Task to complete:
Which lines in the records below contain the word "green"? Copy each of them.

Given data:
━━━━━━━━━━
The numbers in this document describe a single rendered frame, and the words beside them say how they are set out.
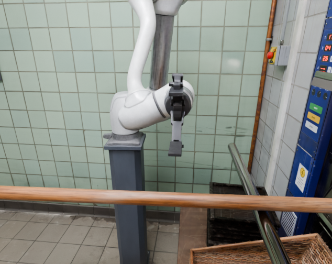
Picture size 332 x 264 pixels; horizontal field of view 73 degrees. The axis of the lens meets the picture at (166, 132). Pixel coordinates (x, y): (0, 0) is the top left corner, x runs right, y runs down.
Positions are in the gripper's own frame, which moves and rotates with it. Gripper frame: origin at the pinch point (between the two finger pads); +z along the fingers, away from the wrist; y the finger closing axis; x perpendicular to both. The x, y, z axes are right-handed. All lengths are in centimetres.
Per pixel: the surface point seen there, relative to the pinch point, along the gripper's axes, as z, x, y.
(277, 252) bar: 16.4, -18.3, 16.7
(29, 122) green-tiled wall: -121, 127, 43
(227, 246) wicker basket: -22, -20, 58
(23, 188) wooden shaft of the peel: 6.9, 33.4, 13.8
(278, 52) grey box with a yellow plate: -83, -50, -14
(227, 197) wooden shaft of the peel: 6.6, -11.3, 13.5
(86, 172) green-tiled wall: -120, 83, 87
━━━━━━━━━━
Response:
(29, 122) green-tiled wall: -121, 127, 43
(86, 172) green-tiled wall: -120, 83, 87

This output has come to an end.